*Required work*:
Reproduce word for word the lines between those holding "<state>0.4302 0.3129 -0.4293" and "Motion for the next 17", inclusive, and nothing else from the data below.

(Recorded data)

Segment Open

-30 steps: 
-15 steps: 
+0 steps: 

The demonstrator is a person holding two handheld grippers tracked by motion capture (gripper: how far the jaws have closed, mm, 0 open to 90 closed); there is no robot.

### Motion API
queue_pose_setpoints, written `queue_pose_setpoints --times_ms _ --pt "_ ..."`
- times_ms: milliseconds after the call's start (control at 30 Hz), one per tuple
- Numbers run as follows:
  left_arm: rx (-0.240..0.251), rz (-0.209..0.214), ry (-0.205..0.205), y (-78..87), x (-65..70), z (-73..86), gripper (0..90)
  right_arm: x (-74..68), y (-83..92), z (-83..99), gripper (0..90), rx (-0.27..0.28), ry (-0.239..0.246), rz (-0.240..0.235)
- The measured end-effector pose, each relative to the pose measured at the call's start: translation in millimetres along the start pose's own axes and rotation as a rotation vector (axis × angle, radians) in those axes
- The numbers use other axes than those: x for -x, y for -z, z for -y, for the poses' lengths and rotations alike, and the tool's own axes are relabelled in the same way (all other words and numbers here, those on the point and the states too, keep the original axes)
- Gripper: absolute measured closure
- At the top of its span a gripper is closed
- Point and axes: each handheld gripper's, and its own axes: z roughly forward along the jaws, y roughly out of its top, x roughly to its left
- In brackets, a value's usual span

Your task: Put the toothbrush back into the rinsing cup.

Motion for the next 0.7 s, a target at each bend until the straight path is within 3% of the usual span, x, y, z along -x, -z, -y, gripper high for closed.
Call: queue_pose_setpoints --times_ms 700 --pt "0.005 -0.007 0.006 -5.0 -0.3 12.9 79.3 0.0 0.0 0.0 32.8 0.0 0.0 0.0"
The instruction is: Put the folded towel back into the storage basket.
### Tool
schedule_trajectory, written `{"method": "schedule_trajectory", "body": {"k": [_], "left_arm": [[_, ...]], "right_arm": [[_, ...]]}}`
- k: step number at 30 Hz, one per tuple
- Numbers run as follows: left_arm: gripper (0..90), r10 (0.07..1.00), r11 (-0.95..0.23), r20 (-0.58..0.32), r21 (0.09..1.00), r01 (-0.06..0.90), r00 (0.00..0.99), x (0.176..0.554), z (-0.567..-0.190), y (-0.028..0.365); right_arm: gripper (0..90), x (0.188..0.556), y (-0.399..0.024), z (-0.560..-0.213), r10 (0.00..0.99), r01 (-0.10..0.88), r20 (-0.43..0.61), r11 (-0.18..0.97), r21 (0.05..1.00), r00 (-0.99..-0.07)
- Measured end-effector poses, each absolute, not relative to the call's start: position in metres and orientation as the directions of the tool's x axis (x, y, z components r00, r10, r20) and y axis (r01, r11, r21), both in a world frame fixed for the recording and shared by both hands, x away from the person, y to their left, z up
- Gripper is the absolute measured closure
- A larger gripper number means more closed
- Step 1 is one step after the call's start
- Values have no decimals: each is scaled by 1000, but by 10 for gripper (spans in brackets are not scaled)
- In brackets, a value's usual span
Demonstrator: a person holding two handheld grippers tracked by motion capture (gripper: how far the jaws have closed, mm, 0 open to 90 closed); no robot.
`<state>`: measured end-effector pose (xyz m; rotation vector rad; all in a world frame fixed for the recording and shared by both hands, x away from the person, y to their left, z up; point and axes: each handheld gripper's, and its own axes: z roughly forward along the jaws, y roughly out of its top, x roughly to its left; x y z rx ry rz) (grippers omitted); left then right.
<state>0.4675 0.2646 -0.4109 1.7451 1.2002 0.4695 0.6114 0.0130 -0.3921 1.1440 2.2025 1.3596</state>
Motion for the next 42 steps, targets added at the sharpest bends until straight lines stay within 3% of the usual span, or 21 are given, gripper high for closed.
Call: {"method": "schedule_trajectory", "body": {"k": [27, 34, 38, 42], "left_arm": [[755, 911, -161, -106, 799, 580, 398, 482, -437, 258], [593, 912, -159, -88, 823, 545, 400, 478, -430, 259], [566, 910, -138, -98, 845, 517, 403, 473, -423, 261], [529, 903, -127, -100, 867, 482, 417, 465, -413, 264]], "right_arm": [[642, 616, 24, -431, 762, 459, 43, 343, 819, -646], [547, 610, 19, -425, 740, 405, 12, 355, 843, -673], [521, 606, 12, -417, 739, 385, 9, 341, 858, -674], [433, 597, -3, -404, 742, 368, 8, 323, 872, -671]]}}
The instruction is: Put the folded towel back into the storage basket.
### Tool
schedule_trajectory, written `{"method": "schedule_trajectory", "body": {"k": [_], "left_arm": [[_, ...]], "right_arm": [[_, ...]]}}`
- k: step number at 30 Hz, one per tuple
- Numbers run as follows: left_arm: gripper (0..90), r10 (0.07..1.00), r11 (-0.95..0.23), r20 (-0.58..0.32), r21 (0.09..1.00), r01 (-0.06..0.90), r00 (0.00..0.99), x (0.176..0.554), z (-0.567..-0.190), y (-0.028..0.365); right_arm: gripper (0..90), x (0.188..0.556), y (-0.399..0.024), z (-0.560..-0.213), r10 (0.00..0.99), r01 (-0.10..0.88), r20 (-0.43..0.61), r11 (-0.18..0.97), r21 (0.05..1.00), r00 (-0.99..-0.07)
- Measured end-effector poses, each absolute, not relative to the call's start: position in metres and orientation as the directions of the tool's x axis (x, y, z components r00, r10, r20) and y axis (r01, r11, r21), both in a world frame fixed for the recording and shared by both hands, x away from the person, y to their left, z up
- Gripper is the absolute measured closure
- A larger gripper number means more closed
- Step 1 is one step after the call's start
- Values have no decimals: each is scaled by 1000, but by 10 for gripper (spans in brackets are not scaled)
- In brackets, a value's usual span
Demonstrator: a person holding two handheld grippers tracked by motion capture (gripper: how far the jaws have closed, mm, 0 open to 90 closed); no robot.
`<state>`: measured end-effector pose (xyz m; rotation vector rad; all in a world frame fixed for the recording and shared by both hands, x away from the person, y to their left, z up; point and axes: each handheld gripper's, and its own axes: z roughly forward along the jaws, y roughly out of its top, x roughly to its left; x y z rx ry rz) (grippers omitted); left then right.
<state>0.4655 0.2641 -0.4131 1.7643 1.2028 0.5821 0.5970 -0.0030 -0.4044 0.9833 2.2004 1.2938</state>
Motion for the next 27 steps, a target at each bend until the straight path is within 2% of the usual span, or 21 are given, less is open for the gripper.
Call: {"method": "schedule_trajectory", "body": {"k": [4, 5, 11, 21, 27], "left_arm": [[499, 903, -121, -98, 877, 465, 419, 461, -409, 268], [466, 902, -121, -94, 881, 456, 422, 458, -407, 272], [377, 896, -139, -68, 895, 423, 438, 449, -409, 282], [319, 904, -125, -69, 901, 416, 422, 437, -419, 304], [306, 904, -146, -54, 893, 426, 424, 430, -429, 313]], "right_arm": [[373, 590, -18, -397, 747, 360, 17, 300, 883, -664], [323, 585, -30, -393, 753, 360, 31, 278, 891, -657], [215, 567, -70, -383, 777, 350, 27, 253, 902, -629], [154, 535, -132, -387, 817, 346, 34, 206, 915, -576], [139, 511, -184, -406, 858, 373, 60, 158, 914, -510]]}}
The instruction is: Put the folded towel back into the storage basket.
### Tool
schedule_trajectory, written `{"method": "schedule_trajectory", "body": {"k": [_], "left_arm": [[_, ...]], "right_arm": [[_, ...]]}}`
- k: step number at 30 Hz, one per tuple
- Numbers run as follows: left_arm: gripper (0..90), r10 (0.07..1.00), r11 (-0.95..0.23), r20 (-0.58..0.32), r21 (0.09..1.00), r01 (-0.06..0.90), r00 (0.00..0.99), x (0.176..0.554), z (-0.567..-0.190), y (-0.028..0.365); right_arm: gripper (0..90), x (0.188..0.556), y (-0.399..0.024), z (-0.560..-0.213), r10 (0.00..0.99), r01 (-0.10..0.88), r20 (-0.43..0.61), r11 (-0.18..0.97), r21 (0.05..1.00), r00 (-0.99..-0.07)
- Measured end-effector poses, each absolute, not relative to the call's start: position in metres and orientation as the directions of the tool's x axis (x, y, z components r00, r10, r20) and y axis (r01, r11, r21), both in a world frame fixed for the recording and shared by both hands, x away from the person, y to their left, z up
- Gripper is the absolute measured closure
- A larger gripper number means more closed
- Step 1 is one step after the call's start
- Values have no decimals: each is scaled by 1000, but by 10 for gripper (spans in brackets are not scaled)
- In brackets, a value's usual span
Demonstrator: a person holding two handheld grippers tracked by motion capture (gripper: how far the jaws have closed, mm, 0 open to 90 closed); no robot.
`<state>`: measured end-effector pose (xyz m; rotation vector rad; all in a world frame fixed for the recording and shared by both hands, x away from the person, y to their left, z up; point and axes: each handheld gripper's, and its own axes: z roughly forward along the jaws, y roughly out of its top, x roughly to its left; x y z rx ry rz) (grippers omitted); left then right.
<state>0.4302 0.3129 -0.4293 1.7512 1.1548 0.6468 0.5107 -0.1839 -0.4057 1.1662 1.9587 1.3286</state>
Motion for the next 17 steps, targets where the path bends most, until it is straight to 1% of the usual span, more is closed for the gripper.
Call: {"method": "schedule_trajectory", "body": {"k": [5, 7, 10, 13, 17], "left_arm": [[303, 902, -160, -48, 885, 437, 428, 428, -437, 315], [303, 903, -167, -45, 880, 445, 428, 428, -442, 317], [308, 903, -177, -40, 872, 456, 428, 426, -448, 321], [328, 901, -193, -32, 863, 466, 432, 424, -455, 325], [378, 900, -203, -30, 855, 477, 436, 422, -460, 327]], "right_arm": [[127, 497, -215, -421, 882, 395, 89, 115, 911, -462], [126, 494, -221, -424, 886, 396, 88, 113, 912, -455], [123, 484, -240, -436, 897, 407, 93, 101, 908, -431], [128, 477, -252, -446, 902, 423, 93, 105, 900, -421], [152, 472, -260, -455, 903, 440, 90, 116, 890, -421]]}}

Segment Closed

*Written response*:
<state>0.4302 0.3129 -0.4293 1.7512 1.1548 0.6468 0.5107 -0.1839 -0.4057 1.1662 1.9587 1.3286</state>
Motion for the next 17 steps, targets where the path bends most, until it is straight to 1% of the usual span, more is closed for the gripper.

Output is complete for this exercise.